Bu değişikliklerin AB için yapıldığı, kanunun gerekçesinde şöyle belirtilmiştir:
Avrupa Birliğine tam üyelik sürecinde, ekonomik ve siyasî kriterlerin karşılanmasının, bu alanda bazı yasal düzenlemelerin yapılmasının ön şartı olarak Anayasada bazı değişikliklerin yapılması da kaçınılmazdır.
Anayasanın başlangıcı felsefeye ışık tutar
Başlangıç metninde yapılan değişiklik:
Anayasanın Başlangıç metninde yer alan Hiçbir düşünce ve mülahazanın sözcükleri kaldırılarak yerine hiçbir faaliyetin sözcükleri konulmuştur.
Oysa bu fıkra:
Hiçbir düşünce ve mülahazanın,
Türk millî menfaatleri,
Türk varlığının devleti ve ülkesi ile bölünmezliği esası,
Türklüğün tarihî ve manevî değerleri,
Atatürk milliyetçiliği, ilke ve inkılâpları ve medeniyetçiliği
KARŞISINDA KORUMA GÖREMEYECEĞİ biçimindeydi.
Koruma görememek hak ve özgürlüklere bir sınırlandırma olarak değerlendirildiği ve bu nedenle de bu sözcüklerin kaldırıldığı, buna karşılık faaliyet in koruma göremeyeceği anlayışına fıkra metninde yer verilmiş olduğu açıktır. Ancak, bilindiği gibi, anayasaların Başlangıç bölümleri, o anayasaya, başka bir deyişle de, o devlete temel olan felsefeyi ve ilkeleri belirler, anayasa hükümlerinin yorumlanmasına ışık tutar.
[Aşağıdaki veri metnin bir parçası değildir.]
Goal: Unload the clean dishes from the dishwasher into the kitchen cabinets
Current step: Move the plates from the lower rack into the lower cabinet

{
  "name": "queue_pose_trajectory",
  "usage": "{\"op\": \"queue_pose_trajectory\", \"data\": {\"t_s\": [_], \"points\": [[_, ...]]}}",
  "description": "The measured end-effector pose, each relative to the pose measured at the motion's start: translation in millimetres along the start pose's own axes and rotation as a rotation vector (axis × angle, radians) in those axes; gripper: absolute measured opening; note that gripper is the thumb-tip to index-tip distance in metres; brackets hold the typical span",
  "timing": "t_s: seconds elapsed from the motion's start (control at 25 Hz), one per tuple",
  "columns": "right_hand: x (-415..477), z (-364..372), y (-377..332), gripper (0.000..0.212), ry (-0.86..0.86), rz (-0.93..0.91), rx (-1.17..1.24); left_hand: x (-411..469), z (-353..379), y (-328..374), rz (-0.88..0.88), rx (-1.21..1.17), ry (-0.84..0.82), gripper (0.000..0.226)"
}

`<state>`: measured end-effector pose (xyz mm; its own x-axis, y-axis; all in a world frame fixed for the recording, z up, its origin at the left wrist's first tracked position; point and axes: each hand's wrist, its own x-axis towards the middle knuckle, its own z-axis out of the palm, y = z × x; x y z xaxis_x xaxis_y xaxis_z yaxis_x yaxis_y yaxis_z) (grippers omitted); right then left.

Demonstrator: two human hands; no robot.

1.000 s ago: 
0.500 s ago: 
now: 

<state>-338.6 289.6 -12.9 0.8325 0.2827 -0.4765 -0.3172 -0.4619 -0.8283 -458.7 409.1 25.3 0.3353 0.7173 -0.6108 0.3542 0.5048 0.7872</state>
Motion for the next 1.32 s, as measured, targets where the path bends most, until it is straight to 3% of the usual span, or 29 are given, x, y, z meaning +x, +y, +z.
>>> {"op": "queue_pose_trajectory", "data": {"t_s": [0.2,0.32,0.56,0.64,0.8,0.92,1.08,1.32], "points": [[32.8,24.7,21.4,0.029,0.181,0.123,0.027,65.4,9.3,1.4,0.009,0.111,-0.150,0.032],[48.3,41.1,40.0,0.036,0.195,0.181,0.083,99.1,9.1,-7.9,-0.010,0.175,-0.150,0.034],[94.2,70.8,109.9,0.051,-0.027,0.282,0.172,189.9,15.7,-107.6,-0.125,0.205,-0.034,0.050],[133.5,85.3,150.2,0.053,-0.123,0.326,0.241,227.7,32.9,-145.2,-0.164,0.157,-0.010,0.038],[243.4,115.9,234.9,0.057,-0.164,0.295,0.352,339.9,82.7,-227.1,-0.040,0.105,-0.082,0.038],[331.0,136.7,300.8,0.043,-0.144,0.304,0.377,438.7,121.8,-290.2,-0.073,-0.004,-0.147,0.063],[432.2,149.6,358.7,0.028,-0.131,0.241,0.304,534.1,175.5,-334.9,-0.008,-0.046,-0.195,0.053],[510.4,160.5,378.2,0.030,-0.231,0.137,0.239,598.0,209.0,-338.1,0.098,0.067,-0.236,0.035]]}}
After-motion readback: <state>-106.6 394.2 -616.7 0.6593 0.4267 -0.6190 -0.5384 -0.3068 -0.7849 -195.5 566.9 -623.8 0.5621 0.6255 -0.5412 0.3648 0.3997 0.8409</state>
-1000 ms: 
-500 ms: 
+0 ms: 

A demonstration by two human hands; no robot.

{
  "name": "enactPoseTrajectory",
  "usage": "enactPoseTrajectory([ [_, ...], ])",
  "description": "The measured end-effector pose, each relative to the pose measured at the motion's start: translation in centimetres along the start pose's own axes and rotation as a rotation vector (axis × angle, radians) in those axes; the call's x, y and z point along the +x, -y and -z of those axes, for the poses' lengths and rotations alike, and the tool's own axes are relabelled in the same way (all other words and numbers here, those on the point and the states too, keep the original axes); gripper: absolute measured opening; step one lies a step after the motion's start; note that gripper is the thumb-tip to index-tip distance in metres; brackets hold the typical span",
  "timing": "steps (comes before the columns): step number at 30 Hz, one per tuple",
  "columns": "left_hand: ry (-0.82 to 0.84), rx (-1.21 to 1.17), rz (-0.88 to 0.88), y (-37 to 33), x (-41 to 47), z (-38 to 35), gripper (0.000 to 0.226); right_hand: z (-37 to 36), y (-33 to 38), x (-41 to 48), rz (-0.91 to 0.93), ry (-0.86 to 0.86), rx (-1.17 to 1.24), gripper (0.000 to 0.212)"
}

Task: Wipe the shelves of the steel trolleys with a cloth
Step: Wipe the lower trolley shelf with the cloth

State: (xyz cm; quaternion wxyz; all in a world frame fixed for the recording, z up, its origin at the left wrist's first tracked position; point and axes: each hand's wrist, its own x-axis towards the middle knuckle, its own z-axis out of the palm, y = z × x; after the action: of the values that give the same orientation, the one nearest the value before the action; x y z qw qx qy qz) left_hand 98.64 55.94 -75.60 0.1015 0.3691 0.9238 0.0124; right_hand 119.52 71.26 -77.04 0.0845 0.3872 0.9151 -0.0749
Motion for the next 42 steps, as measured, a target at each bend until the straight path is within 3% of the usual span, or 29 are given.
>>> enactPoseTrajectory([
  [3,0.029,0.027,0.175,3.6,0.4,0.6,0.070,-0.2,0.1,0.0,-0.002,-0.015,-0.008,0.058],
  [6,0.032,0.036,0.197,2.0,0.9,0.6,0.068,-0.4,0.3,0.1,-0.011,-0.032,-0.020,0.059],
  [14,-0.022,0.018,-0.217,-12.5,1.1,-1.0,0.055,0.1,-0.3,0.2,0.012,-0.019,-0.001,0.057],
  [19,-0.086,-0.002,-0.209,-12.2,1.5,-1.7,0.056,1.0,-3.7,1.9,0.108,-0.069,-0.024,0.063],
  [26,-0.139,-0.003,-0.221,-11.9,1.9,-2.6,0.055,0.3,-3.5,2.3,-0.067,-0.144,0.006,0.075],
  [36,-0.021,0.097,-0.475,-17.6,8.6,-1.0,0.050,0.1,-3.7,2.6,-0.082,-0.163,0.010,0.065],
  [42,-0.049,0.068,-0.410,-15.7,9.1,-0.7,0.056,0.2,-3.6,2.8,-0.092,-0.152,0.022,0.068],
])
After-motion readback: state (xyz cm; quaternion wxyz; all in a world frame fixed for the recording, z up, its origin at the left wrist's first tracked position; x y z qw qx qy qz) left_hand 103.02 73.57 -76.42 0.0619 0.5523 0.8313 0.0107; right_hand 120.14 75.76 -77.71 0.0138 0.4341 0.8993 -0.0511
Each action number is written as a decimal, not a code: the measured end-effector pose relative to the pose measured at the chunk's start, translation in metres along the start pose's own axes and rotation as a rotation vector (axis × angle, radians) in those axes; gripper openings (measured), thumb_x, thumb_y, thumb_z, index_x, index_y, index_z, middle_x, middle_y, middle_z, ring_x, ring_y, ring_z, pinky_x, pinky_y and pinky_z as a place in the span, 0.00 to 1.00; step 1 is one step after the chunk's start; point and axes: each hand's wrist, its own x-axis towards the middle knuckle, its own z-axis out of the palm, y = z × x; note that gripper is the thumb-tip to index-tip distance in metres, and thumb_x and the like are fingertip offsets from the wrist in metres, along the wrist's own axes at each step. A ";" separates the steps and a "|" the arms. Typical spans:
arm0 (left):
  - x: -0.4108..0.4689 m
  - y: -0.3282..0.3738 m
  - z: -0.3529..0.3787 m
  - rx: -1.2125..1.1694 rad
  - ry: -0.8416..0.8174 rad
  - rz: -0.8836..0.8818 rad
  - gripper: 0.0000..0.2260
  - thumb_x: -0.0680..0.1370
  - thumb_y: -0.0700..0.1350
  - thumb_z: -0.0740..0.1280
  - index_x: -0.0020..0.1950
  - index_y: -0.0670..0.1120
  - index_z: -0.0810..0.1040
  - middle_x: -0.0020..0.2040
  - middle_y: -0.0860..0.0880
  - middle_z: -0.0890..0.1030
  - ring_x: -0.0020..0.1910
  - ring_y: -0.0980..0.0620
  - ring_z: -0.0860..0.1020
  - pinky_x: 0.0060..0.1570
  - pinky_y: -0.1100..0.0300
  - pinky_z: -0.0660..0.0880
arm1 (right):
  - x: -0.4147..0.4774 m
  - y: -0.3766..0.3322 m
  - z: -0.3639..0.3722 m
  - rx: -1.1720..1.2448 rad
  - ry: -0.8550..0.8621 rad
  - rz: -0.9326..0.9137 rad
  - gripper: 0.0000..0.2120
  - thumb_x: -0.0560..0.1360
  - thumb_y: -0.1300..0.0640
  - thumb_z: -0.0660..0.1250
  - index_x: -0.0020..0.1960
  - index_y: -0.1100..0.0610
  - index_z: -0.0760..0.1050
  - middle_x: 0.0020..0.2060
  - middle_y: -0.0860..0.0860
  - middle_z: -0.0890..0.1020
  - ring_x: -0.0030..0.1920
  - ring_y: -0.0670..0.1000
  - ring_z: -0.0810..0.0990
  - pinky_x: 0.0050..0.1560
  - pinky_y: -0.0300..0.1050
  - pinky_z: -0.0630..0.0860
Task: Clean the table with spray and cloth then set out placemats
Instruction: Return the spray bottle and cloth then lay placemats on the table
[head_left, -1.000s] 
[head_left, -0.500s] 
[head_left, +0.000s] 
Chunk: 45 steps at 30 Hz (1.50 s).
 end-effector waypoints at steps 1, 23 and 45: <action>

Yeter ki faaliyet söz konusu olmasın!..
Ne ki, bu değişiklikle ortaya çıkan sonuç:
Herhangi bir düşünce ve mülahazanın,
Türk millî menfaatleri,
Türk varlığının devleti ve ülkesi ile bölünmezliği esası,
Türklüğün manevî değerleri,
Atatürk milliyetçiliği, ilke ve inkılâpları ve medeniyetçiliği
KARŞINDA KORUMA GÖRECEĞİ
olmuştur.
Yeter ki faaliyet söz konusu olmasın!
Anayasamızın herhangi bir hükmünün;
ulusal çıkarlarımız, devletimizin ülkesi ve ulusu ile bölünmezliği, Türklüğün tarihî ve manevî değerleri,
Atatürkçülük,
laiklik,
düşünce ve mülahazası ile değerlendirilip yorumlanması başta AB olmak üzere bazı çevreleri rahatsız etmiş olmalı ki,
bu değişikliğe gerek görülmüştür.
Temel hak sınırı Anayasada yok
Ancak, bu değişiklikle yetinilmiş değildir.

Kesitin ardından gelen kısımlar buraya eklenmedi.